Hayvan deyip geçmeyelim, sonuçta o da bir yaratık. Bu yüzden Yunus'un; “Yaratılanı sev yaratandan ötürü” sözü her canlı için geçerli bir akçe olduğu kuşku götürmez. Ki, bu iş sadece sevmekle sınırlı değil, uygulamada gerektirir. Nitekim İslam'da bir kimse iaşe ve geçim derdiyle sahip olduğu hayvanını haddinden fazla sağması hayvanı bitap düşüreceğinden mekruh addedilir. Keza hayvana ağır yük yüklemek, fazla yol kat ettirmekte öyledir. Bakın bu hususta Abdullah İbn Amr’dan naklen rivayet edilen bir hadiste Resulullah (s.a.v)’in bir keçiyi sağmakta olan bir adama uğradığında
“Keçiyi sağdığında yavrusu için de süt bırak” (N. El Heysemi; M. Zevaid 8/196) tembihinde bulunması bunu teyit ediyor. Kaldı ki, yine bu hususta Peygamberimiz (s.a.v);
“Hayvan sağanlar, tırnaklarını kessinler, sağım sırasında uzun tırnaklarla hayvanların memelerini kanatmasınlar” (Sindi, H.Ala İ. Mac’e Sayd.12) diye öğüt vermişte.
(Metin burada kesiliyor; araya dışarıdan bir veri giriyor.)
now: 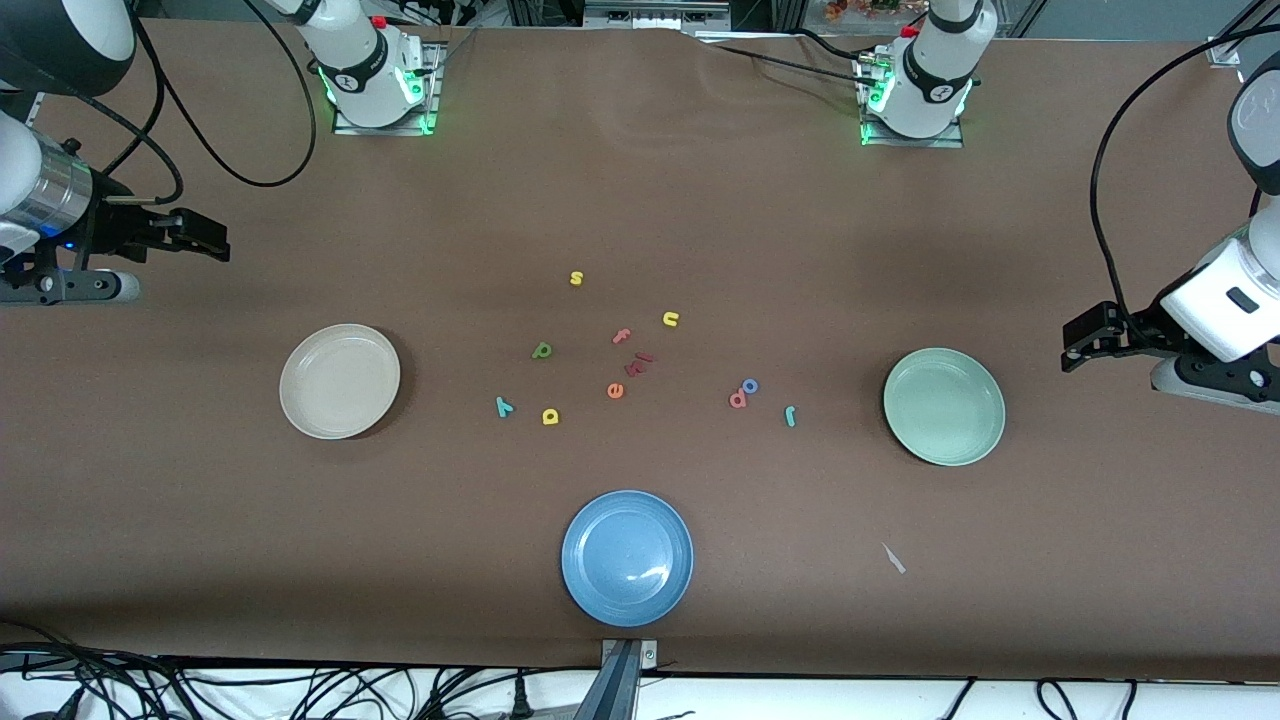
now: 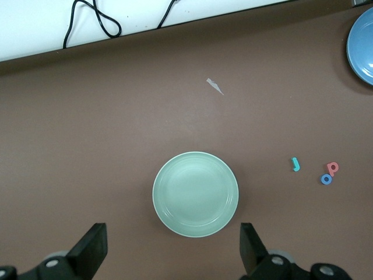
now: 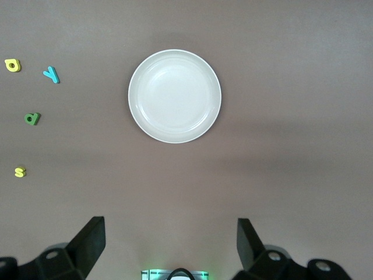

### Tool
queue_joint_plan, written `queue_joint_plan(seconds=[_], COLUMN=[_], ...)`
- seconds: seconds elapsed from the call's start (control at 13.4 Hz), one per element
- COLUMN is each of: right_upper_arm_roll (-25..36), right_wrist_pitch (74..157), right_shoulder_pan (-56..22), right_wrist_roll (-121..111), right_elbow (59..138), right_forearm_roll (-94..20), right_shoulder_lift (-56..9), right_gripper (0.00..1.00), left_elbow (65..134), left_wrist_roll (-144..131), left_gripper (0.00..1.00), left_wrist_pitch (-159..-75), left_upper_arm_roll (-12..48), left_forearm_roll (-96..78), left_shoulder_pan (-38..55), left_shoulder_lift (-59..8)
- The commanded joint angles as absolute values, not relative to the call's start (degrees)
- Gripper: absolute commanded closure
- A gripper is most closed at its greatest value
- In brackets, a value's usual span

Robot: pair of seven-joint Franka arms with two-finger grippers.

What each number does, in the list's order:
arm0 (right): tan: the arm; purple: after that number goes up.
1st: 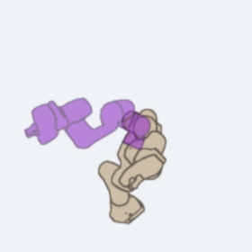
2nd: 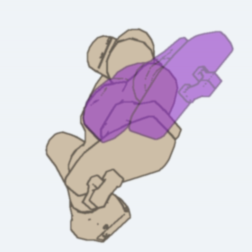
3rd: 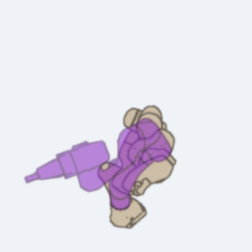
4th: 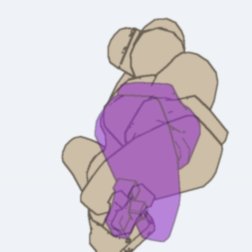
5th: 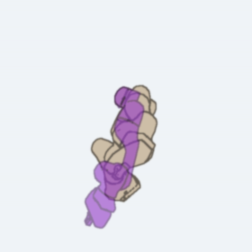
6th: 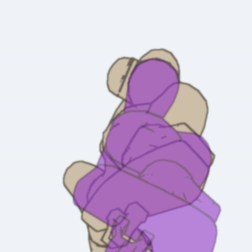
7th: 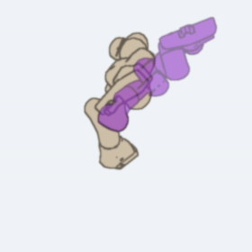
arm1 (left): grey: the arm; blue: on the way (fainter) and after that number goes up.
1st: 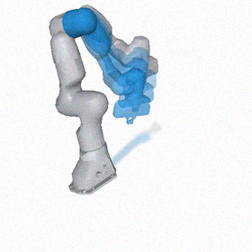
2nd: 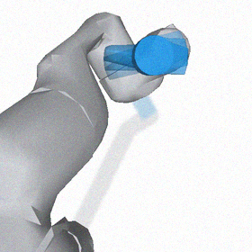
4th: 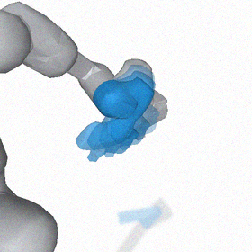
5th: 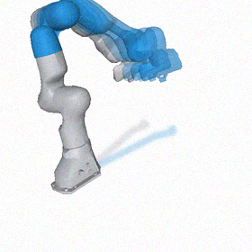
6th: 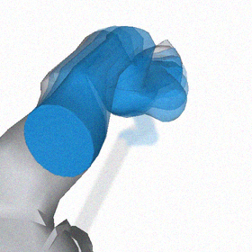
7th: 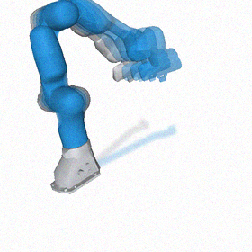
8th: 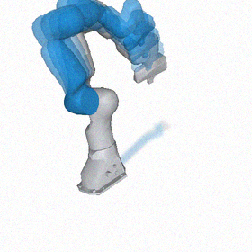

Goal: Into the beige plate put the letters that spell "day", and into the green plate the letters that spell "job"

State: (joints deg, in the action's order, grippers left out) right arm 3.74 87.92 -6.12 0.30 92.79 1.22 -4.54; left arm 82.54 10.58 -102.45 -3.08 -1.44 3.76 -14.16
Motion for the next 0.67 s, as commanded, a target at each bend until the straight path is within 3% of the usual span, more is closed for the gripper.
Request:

Şu bir gerçek; evcil hayvan sahibinin bakımını üstlendiği hayvana her türlü maddi ve manevi desteği sağlaması bihakkın teslimi mahiyetinde dini bir görevdir. Nitekim Peygamberimiz (s.a.v) açlıktan karnı sırtına yapışan hayvan sahibine;
“Allah'tan korkmuyor musun” uyarısında bulunmuş ta.. Tabi bu arada şunu hatırlatmakta fayda var; hak hukuk denildiğinde sadece insan ve hayvan hukuku anlaşılmasın, bu hak bitki türünden otta olsa, cemadattan dağ, taş, toprakta olsa hüküm aynıdır. Düşünsenize bir insan şu dünyada dikili bir ağaç dikmiş olsa o ağaç insanlığa hizmet ettiği süre içerisinde amel defterine sadaka-i cariye hükmünde sevap yazılır da. Demek oluyor ki ağaç deyip geçmemek gerekir, onun altında gölgelenmek bile büyük bir nimettir. Yeter ki; Allah’ın yarattığı her ne nimet varsa, o nimetin hukuku çiğnenmesin bak o zaman merhamet iklimi tüm dünyayı sarar da. Peygamberimiz (s.a.v) bu yüzden;
“Merhamet edene Allah’ta merhamet eder, siz yerdekilere merhamet edin ki göktekilerde size merhamet etsin” buyurmuştur.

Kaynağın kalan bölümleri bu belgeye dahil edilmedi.